Work instruction – Repeat each line of the data exactly as written.
Start of Collected data
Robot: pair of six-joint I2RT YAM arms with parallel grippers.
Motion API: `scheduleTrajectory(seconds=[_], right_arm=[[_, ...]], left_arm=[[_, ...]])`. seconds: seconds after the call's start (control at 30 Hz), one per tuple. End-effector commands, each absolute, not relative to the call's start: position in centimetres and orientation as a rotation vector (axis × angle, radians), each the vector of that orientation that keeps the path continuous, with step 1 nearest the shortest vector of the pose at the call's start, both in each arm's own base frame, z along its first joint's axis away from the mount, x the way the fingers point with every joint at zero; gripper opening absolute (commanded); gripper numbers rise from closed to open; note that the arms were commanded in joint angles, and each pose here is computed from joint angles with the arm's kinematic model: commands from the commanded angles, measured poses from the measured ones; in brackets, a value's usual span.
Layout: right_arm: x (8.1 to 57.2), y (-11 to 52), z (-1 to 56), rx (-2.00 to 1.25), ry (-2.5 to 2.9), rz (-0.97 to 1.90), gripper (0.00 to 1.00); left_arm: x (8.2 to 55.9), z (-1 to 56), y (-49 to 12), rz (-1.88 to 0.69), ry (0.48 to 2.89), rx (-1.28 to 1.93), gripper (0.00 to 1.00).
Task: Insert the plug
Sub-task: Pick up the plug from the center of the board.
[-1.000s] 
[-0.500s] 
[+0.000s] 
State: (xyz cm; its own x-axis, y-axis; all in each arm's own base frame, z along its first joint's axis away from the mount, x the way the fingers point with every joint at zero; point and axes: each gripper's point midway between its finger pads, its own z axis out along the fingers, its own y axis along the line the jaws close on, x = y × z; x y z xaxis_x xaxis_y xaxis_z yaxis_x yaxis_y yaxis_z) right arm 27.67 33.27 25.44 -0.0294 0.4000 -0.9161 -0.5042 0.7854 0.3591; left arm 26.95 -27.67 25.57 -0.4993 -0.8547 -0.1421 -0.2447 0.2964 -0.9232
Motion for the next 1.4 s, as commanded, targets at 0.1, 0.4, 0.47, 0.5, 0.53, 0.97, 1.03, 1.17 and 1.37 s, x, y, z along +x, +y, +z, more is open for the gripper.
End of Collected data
Answer for this exercise –
Robot: pair of six-joint I2RT YAM arms with parallel grippers.
Motion API: `scheduleTrajectory(seconds=[_], right_arm=[[_, ...]], left_arm=[[_, ...]])`. seconds: seconds after the call's start (control at 30 Hz), one per tuple. End-effector commands, each absolute, not relative to the call's start: position in centimetres and orientation as a rotation vector (axis × angle, radians), each the vector of that orientation that keeps the path continuous, with step 1 nearest the shortest vector of the pose at the call's start, both in each arm's own base frame, z along its first joint's axis away from the mount, x the way the fingers point with every joint at zero; gripper opening absolute (commanded); gripper numbers rise from closed to open; note that the arms were commanded in joint angles, and each pose here is computed from joint angles with the arm's kinematic model: commands from the commanded angles, measured poses from the measured ones; in brackets, a value's usual span.
Layout: right_arm: x (8.1 to 57.2), y (-11 to 52), z (-1 to 56), rx (-2.00 to 1.25), ry (-2.5 to 2.9), rz (-0.97 to 1.90), gripper (0.00 to 1.00); left_arm: x (8.2 to 55.9), z (-1 to 56), y (-49 to 12), rz (-1.88 to 0.69), ry (0.48 to 2.89), rx (-1.28 to 1.93), gripper (0.00 to 1.00).
Task: Insert the plug
Sub-task: Pick up the plug from the center of the board.
[-1.000s] 
[-0.500s] 
[+0.000s] 
State: (xyz cm; its own x-axis, y-axis; all in each arm's own base frame, z along its first joint's axis away from the mount, x the way the fingers point with every joint at zero; point and axes: each gripper's point midway between its finger pads, its own z axis out along the fingers, its own y axis along the line the jaws close on, x = y × z; x y z xaxis_x xaxis_y xaxis_z yaxis_x yaxis_y yaxis_z) right arm 27.67 33.27 25.44 -0.0294 0.4000 -0.9161 -0.5042 0.7854 0.3591; left arm 26.95 -27.67 25.57 -0.4993 -0.8547 -0.1421 -0.2447 0.2964 -0.9232
Motion for the next 1.4 s, as commanded, targets at 0.1, 0.4, 0.47, 0.5, 0.53, 0.97, 1.03, 1.17 and 1.37 s, x, y, z along +x, +y, +z, more is open for the gripper.

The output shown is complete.